» PROBLEM TO WORK ON: In the listing below, the lines starting at the line with "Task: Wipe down" and ending at the line with "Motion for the" are to be output verbatim. Images stay out of the copy.
----- RAW DATA
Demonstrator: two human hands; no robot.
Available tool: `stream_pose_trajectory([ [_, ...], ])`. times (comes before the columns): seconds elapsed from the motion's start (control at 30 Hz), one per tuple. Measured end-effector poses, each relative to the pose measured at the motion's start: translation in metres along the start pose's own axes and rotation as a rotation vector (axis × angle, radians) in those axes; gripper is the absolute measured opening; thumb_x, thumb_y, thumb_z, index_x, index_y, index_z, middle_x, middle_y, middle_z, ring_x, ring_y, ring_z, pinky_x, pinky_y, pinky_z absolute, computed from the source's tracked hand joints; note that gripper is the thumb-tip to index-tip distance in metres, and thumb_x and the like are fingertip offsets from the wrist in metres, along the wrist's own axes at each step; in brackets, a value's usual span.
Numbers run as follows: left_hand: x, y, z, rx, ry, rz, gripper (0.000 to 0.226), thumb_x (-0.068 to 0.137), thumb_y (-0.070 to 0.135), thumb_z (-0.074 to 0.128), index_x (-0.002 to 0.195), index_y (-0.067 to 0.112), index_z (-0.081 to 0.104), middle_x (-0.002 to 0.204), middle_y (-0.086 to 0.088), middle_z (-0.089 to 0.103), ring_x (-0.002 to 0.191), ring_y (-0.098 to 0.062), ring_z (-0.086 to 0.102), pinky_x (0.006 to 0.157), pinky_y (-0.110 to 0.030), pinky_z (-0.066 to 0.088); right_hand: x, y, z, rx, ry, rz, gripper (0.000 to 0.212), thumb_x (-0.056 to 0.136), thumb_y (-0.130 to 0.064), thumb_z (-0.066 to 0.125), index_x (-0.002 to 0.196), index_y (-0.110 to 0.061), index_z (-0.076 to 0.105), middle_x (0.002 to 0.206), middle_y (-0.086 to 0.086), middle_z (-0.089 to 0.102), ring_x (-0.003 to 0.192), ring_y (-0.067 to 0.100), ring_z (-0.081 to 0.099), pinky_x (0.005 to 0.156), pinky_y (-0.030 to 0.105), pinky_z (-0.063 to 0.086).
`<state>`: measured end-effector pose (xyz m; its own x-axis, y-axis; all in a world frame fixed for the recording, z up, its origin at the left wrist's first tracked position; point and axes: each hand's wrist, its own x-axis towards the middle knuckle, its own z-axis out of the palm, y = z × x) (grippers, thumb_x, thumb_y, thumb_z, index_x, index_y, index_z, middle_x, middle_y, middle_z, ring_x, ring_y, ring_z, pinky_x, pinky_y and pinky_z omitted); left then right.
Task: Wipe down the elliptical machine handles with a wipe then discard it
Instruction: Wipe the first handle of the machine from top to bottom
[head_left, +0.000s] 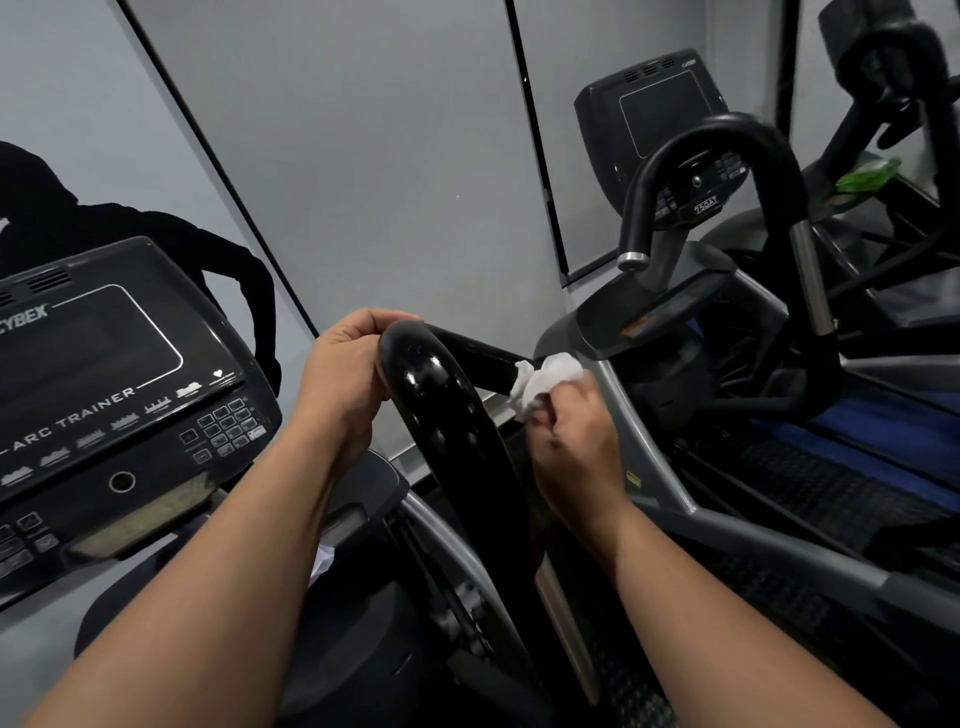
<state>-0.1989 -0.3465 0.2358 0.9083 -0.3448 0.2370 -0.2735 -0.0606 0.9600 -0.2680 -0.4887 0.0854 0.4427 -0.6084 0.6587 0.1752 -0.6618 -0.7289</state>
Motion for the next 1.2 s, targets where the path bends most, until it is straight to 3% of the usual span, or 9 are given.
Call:
stream_pose_trajectory([
  [0.17, -0.002, 0.000, 0.002, -0.009, 0.003, -0.006, 0.025, 0.088, -0.008, 0.054, 0.085, 0.010, 0.071, 0.068, -0.008, 0.063, 0.055, -0.018, 0.052, 0.053, -0.028, 0.040, 0.012, -0.004, -0.001, 0.271, 0.108, 0.415, 0.012, 0.092, -0.015, 0.059, 0.082, -0.010, 0.056, 0.092, 0.005, 0.063, 0.081, 0.020, 0.058, 0.077, 0.038, 0.050],
  [0.37, -0.002, 0.000, 0.002, -0.018, 0.012, -0.003, 0.025, 0.089, -0.008, 0.054, 0.084, 0.010, 0.071, 0.064, -0.005, 0.064, 0.052, -0.016, 0.053, 0.053, -0.027, 0.042, 0.021, -0.002, 0.001, 0.352, 0.072, 0.383, 0.017, 0.089, -0.015, 0.052, 0.075, -0.025, 0.055, 0.080, -0.006, 0.057, 0.071, 0.012, 0.049, 0.068, 0.031, 0.042],
  [0.5, -0.003, 0.001, 0.004, -0.023, 0.016, 0.000, 0.028, 0.089, -0.009, 0.053, 0.081, 0.011, 0.071, 0.065, -0.007, 0.064, 0.054, -0.017, 0.053, 0.054, -0.027, 0.043, 0.022, -0.004, 0.003, 0.390, 0.025, 0.429, 0.031, 0.094, -0.010, 0.050, 0.064, -0.017, 0.046, 0.054, -0.014, 0.047, 0.054, 0.006, 0.037, 0.057, 0.032, 0.033],
  [0.63, -0.003, 0.001, 0.004, -0.025, 0.019, 0.003, 0.029, 0.089, -0.010, 0.052, 0.081, 0.011, 0.070, 0.065, -0.009, 0.063, 0.054, -0.018, 0.052, 0.054, -0.028, 0.041, 0.026, 0.002, 0.007, 0.440, 0.049, 0.487, 0.022, 0.093, -0.018, 0.052, 0.071, -0.017, 0.058, 0.060, -0.010, 0.053, 0.061, 0.012, 0.047, 0.062, 0.034, 0.043],
  [0.7, -0.003, 0.001, 0.004, -0.026, 0.020, 0.004, 0.029, 0.088, -0.009, 0.052, 0.081, 0.011, 0.071, 0.064, -0.007, 0.064, 0.053, -0.018, 0.053, 0.054, -0.028, 0.042, 0.025, 0.002, 0.010, 0.560, 0.004, 0.600, 0.035, 0.097, -0.040, 0.052, 0.070, -0.018, 0.056, 0.061, -0.010, 0.054, 0.067, 0.014, 0.052, 0.071, 0.040, 0.056],
  [0.77, -0.002, 0.000, 0.003, -0.024, 0.024, 0.003, 0.029, 0.088, -0.009, 0.053, 0.081, 0.012, 0.071, 0.063, -0.006, 0.064, 0.053, -0.017, 0.054, 0.053, -0.027, 0.043, 0.025, 0.002, 0.009, 0.568, -0.019, 0.647, 0.050, 0.096, -0.059, 0.050, 0.068, -0.018, 0.052, 0.063, -0.006, 0.052, 0.067, 0.017, 0.052, 0.069, 0.040, 0.053],
  [0.9, 0.000, -0.002, 0.003, -0.034, 0.023, 0.005, 0.028, 0.087, -0.009, 0.054, 0.081, 0.012, 0.071, 0.063, -0.006, 0.065, 0.052, -0.017, 0.054, 0.053, -0.028, 0.043, 0.028, 0.006, 0.008, 0.510, 0.062, 0.580, 0.031, 0.099, -0.033, 0.051, 0.079, -0.012, 0.062, 0.071, -0.005, 0.058, 0.072, 0.016, 0.053, 0.074, 0.046, 0.050],
  [1.03, -0.001, -0.003, 0.002, -0.035, 0.022, 0.000, 0.028, 0.087, -0.009, 0.054, 0.082, 0.012, 0.072, 0.064, -0.006, 0.065, 0.051, -0.016, 0.055, 0.053, -0.028, 0.043, 0.020, -0.008, 0.010, 0.645, -0.063, 0.669, 0.037, 0.097, -0.044, 0.049, 0.078, -0.015, 0.064, 0.082, 0.002, 0.065, 0.084, 0.023, 0.065, 0.090, 0.056, 0.058],
  [1.2, -0.002, -0.002, 0.003, -0.038, 0.031, -0.001, 0.026, 0.087, -0.008, 0.055, 0.083, 0.011, 0.072, 0.062, -0.004, 0.066, 0.050, -0.014, 0.056, 0.052, -0.027, 0.044, 0.017, -0.014, 0.009, 0.713, -0.056, 0.702, 0.032, 0.103, -0.038, 0.048, 0.085, -0.018, 0.065, 0.092, 0.005, 0.067, 0.090, 0.021, 0.068, 0.085, 0.039, 0.062],
])
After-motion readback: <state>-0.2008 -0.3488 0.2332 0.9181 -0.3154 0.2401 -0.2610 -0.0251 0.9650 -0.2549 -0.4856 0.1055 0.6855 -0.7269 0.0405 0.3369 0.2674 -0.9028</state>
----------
» OUTPUT BELOW:
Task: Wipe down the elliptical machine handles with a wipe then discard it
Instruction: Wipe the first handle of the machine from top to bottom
[head_left, +0.000s] 
<state>-0.1989 -0.3465 0.2358 0.9083 -0.3448 0.2370 -0.2735 -0.0606 0.9600 -0.2680 -0.4887 0.0854 0.4427 -0.6084 0.6587 0.1752 -0.6618 -0.7289</state>
Motion for the next 1.2 s, targets where the path bends most, until it is straight to 3% of the usual span, or 9 are given.

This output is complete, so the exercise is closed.